Complete step-by-step answer:
Euclidean distance formula is given by, $\sqrt {{{(c - a)}^2} + {{(d - b)}^2}} $ for points (a, b) and (c, d). Here we replace those points with (3, -4) and x axis points. Here, considering the perpendicular distance from the point (3, -4) to the x axis, we choose x axis point (3, 0). Thus the distance between them will be,
Distance, d$ = $ $\sqrt {{{(3 - 3)}^2} + {{(0 - ( - 4))}^2}} $
$ = \sqrt {{0^2} + {{16}^2}} $
$ = 16$
Abscissa refers to the horizontal axis or x-axis. Thus in case of y axis, x-coordinate will always be zero. Thus the abscissa of any point on y axis will be zero. They have asked for the sum of abscissa of any three points on y axis. Let those points be (0, a), (0, b), (0, c). Sum of abscissa will be the sum of x-coordinates of all three points which is zero.
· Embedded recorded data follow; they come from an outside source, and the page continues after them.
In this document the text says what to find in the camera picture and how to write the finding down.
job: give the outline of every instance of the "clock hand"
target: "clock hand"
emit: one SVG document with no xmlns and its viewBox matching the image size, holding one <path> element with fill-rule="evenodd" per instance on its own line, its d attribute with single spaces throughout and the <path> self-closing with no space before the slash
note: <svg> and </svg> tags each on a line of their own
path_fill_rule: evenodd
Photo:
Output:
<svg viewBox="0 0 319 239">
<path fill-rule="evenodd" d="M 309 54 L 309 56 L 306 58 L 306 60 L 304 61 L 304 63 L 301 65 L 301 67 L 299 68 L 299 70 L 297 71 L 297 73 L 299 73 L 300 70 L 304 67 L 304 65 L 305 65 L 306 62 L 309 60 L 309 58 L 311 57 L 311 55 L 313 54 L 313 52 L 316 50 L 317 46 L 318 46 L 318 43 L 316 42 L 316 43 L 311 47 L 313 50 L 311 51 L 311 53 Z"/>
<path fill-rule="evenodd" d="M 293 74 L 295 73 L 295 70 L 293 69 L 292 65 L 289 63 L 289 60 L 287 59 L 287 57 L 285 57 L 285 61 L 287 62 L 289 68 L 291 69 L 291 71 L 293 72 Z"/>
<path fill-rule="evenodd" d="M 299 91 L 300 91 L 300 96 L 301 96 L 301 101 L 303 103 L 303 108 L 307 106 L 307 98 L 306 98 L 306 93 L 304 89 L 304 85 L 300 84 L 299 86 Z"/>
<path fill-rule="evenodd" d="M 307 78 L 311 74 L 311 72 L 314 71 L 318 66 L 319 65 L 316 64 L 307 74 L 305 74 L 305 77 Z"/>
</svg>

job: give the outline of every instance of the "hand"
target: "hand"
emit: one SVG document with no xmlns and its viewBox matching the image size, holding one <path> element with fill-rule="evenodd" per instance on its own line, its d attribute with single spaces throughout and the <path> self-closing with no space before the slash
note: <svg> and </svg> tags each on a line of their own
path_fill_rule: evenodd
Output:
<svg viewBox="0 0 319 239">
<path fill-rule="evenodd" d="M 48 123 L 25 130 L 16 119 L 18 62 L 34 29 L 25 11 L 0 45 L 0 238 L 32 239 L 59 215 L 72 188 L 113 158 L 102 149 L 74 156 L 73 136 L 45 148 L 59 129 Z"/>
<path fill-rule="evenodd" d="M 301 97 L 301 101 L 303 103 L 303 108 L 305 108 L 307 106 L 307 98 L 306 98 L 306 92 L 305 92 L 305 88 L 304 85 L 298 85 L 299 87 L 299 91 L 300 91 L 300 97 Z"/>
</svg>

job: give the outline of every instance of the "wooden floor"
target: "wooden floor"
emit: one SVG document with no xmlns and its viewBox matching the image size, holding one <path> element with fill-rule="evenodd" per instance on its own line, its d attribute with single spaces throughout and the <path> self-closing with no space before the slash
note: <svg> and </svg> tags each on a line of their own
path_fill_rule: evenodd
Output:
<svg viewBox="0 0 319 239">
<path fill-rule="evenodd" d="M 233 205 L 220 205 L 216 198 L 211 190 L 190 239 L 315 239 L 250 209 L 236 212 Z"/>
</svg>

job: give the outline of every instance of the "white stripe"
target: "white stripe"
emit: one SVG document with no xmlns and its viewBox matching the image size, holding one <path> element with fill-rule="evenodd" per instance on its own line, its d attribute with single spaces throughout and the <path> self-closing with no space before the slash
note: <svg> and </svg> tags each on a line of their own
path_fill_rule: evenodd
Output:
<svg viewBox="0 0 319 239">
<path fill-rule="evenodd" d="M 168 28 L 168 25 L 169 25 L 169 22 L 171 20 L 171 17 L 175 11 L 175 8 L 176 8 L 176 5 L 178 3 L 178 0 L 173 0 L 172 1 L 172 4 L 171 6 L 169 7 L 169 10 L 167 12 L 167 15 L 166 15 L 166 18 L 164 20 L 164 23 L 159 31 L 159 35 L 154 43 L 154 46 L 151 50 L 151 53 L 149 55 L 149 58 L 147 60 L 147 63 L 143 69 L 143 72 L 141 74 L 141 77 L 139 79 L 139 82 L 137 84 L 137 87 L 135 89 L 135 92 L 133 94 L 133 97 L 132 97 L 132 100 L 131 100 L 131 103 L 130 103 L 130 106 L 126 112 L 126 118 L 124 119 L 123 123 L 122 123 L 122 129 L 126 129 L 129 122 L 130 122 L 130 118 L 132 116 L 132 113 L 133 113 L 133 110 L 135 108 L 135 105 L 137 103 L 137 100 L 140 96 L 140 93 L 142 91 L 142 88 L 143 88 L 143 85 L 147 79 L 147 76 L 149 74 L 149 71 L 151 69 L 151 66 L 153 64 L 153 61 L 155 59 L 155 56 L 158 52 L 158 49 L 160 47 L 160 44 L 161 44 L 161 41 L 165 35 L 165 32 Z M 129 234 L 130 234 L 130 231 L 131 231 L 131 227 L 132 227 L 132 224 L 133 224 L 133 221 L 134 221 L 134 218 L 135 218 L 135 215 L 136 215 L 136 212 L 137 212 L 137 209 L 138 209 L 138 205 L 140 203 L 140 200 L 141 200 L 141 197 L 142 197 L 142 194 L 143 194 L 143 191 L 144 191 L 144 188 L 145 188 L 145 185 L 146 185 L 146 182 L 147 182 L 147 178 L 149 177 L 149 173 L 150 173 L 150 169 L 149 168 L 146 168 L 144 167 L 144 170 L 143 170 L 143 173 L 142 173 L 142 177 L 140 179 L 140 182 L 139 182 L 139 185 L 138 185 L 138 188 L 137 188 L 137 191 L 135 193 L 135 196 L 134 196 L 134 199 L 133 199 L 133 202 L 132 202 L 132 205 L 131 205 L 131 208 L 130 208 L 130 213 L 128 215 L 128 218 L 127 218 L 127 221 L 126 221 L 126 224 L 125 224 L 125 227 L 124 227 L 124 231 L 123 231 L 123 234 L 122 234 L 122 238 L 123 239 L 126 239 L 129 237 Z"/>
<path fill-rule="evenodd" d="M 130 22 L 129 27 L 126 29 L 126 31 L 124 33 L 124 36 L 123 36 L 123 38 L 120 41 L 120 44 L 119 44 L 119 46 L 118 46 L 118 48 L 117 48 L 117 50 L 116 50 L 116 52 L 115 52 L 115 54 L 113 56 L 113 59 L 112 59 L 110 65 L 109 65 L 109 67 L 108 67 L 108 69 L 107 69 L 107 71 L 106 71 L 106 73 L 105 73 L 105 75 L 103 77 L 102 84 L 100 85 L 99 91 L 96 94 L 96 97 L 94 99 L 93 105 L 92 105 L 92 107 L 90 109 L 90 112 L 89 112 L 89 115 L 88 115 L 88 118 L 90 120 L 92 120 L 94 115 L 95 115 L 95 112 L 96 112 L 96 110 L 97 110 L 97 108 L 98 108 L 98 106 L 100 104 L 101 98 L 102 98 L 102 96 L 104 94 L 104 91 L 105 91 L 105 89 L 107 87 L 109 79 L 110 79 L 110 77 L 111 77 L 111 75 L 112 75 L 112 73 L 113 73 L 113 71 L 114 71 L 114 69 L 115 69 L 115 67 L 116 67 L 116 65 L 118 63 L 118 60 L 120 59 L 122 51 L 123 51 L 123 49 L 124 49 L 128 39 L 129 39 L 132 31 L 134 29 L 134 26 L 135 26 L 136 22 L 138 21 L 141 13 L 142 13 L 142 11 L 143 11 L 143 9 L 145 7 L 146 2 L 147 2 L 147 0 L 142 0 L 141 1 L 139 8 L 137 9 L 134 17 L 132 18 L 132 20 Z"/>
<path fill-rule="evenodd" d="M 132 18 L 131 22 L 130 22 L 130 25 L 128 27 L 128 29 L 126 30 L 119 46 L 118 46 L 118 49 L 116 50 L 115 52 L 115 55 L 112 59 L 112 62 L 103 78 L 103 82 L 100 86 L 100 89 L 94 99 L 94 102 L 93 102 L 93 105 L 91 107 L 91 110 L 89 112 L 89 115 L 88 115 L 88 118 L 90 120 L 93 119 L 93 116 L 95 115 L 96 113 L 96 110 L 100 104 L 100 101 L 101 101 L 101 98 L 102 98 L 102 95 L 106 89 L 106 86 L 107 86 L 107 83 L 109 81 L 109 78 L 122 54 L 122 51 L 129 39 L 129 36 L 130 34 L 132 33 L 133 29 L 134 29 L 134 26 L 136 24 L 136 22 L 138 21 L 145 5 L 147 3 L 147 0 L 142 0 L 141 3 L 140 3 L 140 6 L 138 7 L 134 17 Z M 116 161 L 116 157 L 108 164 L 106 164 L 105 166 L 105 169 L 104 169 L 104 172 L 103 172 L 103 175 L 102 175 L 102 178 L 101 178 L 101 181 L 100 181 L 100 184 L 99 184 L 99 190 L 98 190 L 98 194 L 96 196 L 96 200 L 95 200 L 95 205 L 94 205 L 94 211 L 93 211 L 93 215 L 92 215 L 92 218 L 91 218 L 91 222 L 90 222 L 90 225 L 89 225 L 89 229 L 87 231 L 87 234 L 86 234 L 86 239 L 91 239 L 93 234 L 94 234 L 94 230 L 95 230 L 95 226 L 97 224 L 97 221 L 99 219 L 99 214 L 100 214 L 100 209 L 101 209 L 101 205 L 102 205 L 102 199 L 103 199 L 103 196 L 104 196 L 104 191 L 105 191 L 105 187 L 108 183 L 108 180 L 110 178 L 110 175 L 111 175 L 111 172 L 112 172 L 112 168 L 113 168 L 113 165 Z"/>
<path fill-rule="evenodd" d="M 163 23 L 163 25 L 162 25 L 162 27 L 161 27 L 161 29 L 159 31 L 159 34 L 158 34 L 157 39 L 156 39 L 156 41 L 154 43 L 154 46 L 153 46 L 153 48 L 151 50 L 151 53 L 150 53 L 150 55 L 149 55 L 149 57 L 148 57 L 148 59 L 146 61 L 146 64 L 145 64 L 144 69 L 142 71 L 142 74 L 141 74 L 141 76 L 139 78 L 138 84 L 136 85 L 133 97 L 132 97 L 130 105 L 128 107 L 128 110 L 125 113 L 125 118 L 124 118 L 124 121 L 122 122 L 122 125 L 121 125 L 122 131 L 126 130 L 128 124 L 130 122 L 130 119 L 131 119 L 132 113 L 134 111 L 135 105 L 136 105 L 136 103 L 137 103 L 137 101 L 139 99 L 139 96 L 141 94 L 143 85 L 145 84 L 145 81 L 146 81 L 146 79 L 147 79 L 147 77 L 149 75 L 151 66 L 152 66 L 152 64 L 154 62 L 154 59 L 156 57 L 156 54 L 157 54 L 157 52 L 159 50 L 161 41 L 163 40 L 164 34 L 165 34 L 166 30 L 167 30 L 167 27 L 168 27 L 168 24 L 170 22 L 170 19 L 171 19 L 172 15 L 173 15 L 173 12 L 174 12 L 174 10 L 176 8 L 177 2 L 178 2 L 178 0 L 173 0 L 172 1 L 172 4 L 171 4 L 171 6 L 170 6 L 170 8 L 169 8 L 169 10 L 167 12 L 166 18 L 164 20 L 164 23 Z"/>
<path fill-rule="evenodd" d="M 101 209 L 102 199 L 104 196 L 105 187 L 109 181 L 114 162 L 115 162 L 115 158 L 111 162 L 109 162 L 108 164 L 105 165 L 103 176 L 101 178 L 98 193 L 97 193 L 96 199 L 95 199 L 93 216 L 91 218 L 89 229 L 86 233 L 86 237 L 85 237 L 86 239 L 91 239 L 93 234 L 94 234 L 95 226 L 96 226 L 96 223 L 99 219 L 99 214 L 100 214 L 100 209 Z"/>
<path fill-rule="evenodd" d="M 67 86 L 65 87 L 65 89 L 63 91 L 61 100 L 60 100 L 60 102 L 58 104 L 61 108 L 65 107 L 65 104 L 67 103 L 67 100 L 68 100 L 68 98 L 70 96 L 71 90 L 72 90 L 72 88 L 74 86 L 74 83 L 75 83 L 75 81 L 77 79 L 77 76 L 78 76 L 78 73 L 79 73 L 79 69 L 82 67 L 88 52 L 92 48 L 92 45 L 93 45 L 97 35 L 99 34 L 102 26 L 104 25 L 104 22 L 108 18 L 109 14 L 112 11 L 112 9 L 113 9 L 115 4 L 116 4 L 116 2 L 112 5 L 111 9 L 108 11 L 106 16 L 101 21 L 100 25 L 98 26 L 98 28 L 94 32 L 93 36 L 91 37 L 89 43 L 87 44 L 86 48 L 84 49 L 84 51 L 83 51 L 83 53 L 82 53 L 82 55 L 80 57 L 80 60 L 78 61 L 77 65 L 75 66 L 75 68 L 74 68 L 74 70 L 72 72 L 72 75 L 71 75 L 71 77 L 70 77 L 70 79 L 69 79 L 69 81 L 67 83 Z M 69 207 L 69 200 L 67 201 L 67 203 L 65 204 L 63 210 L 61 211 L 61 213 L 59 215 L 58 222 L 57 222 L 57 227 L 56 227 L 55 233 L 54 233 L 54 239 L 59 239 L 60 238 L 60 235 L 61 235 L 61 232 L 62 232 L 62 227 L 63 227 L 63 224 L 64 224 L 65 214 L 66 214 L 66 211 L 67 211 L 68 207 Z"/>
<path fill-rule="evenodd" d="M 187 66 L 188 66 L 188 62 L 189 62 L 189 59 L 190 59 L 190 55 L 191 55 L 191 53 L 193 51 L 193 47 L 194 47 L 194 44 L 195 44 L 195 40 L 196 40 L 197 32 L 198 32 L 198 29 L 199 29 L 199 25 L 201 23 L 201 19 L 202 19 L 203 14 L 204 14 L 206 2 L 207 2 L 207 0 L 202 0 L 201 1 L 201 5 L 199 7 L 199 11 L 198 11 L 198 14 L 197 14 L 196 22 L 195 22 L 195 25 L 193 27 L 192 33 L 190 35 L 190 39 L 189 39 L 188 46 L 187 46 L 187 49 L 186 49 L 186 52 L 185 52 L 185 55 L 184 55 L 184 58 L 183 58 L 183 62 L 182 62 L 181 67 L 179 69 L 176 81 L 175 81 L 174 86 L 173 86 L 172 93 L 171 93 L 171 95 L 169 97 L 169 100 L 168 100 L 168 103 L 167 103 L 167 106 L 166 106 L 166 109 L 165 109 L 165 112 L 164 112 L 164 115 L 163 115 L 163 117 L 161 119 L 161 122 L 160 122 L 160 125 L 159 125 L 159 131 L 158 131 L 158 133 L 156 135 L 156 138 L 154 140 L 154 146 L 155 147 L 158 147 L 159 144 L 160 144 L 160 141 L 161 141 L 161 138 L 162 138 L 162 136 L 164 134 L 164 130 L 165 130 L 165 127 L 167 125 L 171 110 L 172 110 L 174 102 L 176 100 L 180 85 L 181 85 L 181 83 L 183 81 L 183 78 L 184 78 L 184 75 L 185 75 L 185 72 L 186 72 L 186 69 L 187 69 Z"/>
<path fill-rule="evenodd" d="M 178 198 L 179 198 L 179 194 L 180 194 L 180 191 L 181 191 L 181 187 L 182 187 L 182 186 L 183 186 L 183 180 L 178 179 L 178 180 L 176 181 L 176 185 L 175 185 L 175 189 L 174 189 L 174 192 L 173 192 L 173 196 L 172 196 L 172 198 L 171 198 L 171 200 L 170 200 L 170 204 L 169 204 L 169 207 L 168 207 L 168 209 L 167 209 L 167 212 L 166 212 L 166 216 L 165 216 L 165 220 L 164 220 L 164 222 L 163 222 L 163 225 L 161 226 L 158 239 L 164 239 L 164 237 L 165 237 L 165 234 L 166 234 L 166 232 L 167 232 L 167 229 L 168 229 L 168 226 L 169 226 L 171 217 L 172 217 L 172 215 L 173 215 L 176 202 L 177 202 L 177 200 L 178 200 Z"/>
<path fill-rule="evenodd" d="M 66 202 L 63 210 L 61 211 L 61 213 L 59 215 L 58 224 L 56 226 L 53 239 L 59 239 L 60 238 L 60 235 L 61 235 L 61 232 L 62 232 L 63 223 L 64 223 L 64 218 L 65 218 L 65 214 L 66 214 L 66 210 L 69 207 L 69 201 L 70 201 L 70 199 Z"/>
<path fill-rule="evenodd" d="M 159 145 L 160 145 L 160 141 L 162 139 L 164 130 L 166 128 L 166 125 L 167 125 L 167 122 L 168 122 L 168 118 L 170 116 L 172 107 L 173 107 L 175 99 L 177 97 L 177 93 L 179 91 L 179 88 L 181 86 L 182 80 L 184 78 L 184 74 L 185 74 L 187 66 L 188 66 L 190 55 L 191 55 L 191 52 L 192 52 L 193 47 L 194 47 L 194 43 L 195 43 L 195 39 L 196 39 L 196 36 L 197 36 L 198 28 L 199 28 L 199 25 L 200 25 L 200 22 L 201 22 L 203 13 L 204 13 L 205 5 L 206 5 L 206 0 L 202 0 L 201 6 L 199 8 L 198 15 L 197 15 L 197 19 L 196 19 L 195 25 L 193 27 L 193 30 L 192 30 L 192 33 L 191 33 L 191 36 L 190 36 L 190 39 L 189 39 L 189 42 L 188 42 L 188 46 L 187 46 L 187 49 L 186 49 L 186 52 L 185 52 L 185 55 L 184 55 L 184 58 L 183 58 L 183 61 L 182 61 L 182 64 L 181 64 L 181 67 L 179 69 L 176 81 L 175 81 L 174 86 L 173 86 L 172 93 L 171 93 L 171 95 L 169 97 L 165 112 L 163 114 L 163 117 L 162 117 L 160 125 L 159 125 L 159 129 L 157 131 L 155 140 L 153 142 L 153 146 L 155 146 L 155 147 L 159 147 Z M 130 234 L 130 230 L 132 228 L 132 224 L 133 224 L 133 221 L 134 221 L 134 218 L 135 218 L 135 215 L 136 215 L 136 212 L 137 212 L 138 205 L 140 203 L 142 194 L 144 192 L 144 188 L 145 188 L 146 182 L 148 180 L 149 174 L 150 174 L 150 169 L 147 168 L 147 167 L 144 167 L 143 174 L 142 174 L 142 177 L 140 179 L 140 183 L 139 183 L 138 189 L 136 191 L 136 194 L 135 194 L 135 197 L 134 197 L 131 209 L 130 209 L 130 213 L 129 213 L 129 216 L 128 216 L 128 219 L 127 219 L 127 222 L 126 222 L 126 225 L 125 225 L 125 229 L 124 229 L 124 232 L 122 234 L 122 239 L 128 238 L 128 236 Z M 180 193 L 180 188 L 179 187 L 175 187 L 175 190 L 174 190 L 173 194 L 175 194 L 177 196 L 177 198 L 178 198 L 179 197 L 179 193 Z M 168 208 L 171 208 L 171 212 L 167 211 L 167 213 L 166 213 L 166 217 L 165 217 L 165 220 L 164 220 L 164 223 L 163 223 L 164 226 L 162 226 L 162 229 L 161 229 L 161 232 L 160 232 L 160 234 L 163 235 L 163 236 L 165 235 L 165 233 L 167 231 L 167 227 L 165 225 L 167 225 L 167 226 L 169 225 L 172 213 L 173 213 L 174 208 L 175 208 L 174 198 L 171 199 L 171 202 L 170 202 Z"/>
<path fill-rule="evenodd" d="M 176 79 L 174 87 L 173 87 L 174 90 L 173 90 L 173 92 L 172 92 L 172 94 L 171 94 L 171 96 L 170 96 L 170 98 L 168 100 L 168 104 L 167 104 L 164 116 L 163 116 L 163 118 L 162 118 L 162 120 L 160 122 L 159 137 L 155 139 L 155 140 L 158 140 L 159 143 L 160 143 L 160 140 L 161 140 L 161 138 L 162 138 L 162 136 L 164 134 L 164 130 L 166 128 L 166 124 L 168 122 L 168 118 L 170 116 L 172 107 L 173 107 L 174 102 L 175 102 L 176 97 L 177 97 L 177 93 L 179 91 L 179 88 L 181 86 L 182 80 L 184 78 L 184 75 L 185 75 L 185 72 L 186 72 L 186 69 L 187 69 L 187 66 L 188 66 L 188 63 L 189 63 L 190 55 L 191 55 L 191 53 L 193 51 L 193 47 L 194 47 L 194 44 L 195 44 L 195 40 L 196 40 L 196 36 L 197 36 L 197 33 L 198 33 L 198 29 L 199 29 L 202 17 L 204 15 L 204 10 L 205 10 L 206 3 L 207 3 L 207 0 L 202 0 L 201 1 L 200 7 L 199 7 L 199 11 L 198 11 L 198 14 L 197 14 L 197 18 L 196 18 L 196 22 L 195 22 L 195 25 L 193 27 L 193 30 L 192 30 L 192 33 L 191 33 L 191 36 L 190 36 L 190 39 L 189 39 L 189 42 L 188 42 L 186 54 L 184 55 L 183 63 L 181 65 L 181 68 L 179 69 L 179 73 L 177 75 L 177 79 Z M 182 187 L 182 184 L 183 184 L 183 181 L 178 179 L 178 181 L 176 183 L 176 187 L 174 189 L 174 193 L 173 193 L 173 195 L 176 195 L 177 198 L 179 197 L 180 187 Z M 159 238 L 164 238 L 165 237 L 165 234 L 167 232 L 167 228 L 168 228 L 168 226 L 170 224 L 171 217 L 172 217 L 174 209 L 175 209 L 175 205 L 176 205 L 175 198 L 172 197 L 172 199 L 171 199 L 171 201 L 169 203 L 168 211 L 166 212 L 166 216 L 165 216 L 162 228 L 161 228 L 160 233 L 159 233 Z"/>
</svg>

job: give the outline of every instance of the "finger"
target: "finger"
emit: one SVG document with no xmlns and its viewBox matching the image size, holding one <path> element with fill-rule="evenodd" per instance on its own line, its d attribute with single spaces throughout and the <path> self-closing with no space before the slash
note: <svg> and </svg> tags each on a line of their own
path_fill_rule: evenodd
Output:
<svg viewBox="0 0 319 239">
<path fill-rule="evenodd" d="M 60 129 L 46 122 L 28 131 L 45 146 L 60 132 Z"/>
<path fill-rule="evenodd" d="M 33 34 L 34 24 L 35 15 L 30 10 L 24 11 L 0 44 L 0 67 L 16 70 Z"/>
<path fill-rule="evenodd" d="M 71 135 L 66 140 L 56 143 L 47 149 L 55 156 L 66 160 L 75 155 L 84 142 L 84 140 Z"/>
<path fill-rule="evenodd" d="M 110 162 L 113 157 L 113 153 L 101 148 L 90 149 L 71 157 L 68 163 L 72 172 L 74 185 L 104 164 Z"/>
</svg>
Distance of the point (3, -4 from x axis) = 16
Sum of abscissa of any three points on y-axis =0

Note:Abscissa and ordinate are the terms concerned with a point on XY plane. Abscissa refers to the horizontal axis or x-axis, and ordinate represents the vertical length or y-axis. Thus for a point (a, b), the first coordinate refers to the abscissa and the second coordinate refers to the ordinate.Students should remember the distance between two points (a, b) and (c, d) i.e $\sqrt {{{(c - a)}^2} + {{(d - b)}^2}} $ for solving these types of questions.